Towards the end of my fieldwork, when community relations staff employed by an Australian owned mining concession on Checa lands arrived to carry out a

sociological survey of both the Checa and Concha communities, mining and the detrimental effects of extractive industries became an ever-increasing topic of conversation (at least people seemed to talk about it with me). During this time I organised two separate focus groups, one for women and one for both women and men. My reasoning behind holding one session specifically for women was based on the fact that group discussions in the irrigation and community meetings I had attended in San Damián were consistently dominated by men and it is rare for

women to express opinion in front of a group. Although the second focus group was open to both men and women, only women attended. A conversation that took place during the second focus group made its way into this thesis in Chapter 6, when a small turnout meant that the two participants had a long conversation, with myself interjecting only occasionally.

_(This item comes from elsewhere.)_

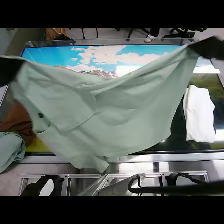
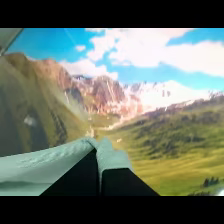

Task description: Fold the shirts.

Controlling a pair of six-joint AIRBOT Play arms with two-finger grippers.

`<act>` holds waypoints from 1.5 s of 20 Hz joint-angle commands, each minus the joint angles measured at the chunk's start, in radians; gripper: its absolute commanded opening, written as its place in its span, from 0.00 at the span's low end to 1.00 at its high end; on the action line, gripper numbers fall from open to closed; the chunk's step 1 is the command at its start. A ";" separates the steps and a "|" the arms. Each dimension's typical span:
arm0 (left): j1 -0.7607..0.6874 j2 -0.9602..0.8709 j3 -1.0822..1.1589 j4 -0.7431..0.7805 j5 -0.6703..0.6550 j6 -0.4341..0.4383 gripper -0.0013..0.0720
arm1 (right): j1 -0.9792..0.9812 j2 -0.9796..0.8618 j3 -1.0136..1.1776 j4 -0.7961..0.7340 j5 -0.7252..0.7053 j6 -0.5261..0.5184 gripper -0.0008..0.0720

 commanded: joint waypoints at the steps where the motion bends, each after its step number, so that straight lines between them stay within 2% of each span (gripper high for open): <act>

A rich narrative wherein a young girl is harmed by a malicious spring unfolded and I also had the opportunity to ask questions about the materiality of water beings in the on-going conversation.

During the focus group one of the participants posed the first question by raising concerns about the exploitation and resource destruction of Andean communities by foreign-owned mining corporations. I was ill prepared to answer this question, which was directed specifically towards me. That was not the first time I had been asked questions about the exploitative nature of foreign-owned mining companies in San Damián. Development projects and the historically rooted unequal power

relationships upon which mining projects in particular are based, emerged as another relevant theme during the research, particularly following the arrival of the

community relations team.

89 3.7.2 Informal interviews

Agar explains the nature of informal interviews, and the benefits of this method: “It’s called ‘informal’ for a variety of reasons. First, you don’t have a written list of

questions. Rather, you have a repertoire of question-asking strategies from which you draw as the moment seems appropriate” (Agar 1996: 140). This strategy sums up the majority of my interview experiences, which were carried out on the street, in fields, in rituals et cetera. As Agar explains, informal interviews happen “in many different situations besides a one-on-one isolated talk. You might ask informal questions while working with an informant on a harvest…if used with tact, the

strategies in this section can add to your ability to give accounts while doing minimal harm to the natural flow of events into which your questions intrude” (Agar 1996:

140). Informal interviews allowed me to have a lesser degree of involvement in the flow of conversations and open-ended interviews with no pre-arranged topic or format allowed me to explore issues of the interviewee’s interests and relevance. As stated earlier, these oral narratives quite naturally came up in conversation.

The regular kinds of informal interviews I sought included asking shopkeepers’ advice on offerings to take to rituals, talking about the weather, asking people which barrio they were from, and in the rainy season, asking people if they’d seen that day’s rainbows. Strategies I employed to elicit further expansion of topics brought up during conversation included repeating the final words of collaborators’ sentences, remaining silent, offering an affirmative ‘ya’ or ‘mmm’, nodding and asking open ended questions geared at expanding upon issues which struck my interest. I found informal interviews to be highly intensive experiences, where I sought to synthesise the newly gained information with the data I’d already collected, and simultaneously to formulate questions according to what I was being told in that instance. For this reason, semi structured interviews geared at addressing specific questions were not as useful an approach as informal encounters. I found it more fruitful to keep

conversations dynamic, eliciting more information using the above techniques if significant themes such as culture change or barrio identity came up.